Data in this exercise
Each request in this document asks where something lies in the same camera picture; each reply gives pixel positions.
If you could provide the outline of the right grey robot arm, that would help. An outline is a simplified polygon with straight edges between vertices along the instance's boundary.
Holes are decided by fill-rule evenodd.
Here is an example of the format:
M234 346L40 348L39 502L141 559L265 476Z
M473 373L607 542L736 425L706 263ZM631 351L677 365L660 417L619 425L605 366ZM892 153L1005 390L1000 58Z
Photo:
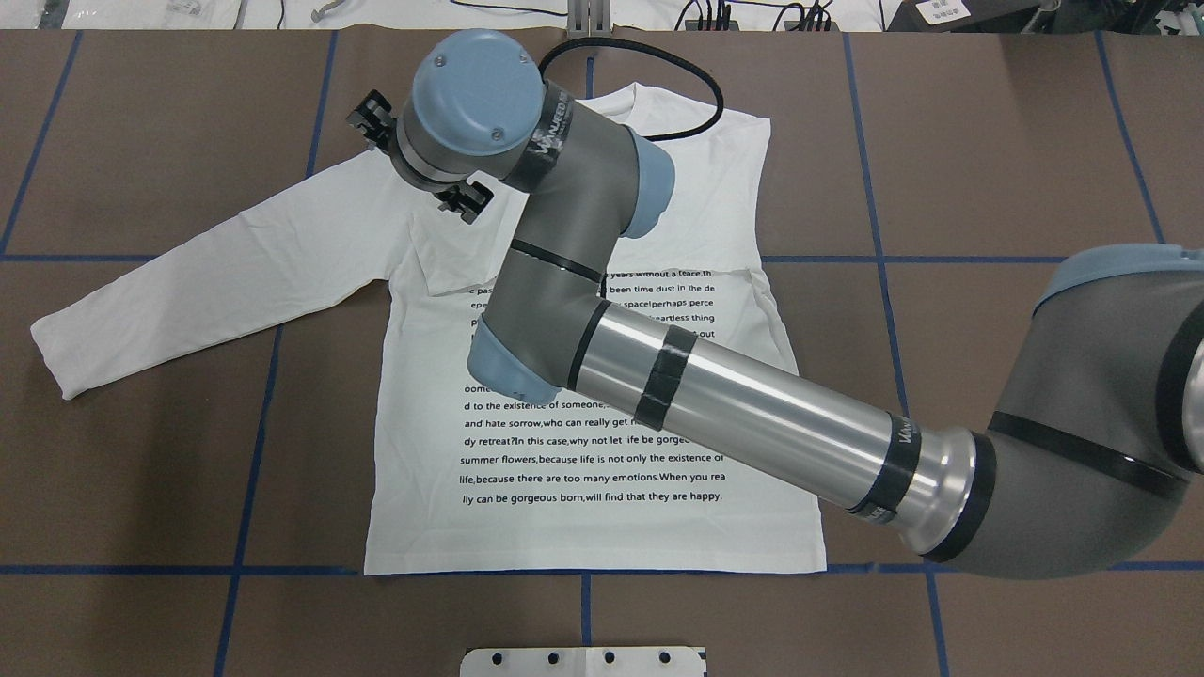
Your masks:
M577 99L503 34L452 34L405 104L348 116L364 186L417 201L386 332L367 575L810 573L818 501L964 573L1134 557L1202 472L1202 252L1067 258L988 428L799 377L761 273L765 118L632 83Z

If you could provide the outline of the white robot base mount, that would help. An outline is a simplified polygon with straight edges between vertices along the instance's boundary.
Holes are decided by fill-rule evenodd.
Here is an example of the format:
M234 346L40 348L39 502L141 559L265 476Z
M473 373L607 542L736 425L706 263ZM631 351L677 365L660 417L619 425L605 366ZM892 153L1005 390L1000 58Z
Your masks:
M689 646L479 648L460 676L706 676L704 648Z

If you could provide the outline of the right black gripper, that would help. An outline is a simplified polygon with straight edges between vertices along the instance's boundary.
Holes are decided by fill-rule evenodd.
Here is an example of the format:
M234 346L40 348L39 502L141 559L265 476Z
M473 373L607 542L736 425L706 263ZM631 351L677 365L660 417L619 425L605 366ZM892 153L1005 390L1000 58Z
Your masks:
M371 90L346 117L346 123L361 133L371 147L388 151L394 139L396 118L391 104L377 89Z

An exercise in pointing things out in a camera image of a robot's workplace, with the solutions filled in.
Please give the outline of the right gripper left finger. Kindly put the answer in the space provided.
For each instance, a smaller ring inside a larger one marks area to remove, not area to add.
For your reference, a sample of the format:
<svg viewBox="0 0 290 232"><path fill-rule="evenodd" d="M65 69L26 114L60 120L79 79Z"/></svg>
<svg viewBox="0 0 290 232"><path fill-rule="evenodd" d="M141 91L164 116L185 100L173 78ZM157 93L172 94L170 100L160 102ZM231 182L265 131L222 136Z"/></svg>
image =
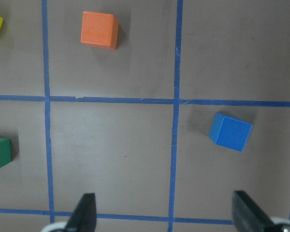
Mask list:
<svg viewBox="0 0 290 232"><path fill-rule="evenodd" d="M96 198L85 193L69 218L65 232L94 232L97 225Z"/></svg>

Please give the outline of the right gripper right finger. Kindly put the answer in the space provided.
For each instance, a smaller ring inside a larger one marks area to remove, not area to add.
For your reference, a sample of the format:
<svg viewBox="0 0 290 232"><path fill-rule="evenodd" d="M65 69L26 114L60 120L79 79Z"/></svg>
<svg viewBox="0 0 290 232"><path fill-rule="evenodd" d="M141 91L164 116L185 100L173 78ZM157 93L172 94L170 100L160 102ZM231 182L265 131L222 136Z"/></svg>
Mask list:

Task
Set down exactly the line with "Please give the outline of the right gripper right" and each line after it up to the end of the records, adding nothing.

Result for this exercise
Please give the outline of the right gripper right finger. Kindly put the answer in the space provided.
For each instance, a smaller ring inside a larger one marks area to remove, not area to add.
For your reference, a sample of the format:
<svg viewBox="0 0 290 232"><path fill-rule="evenodd" d="M65 69L26 114L60 120L79 79Z"/></svg>
<svg viewBox="0 0 290 232"><path fill-rule="evenodd" d="M141 91L164 116L185 100L173 78ZM157 93L172 94L170 100L160 102ZM231 182L265 131L222 136Z"/></svg>
Mask list:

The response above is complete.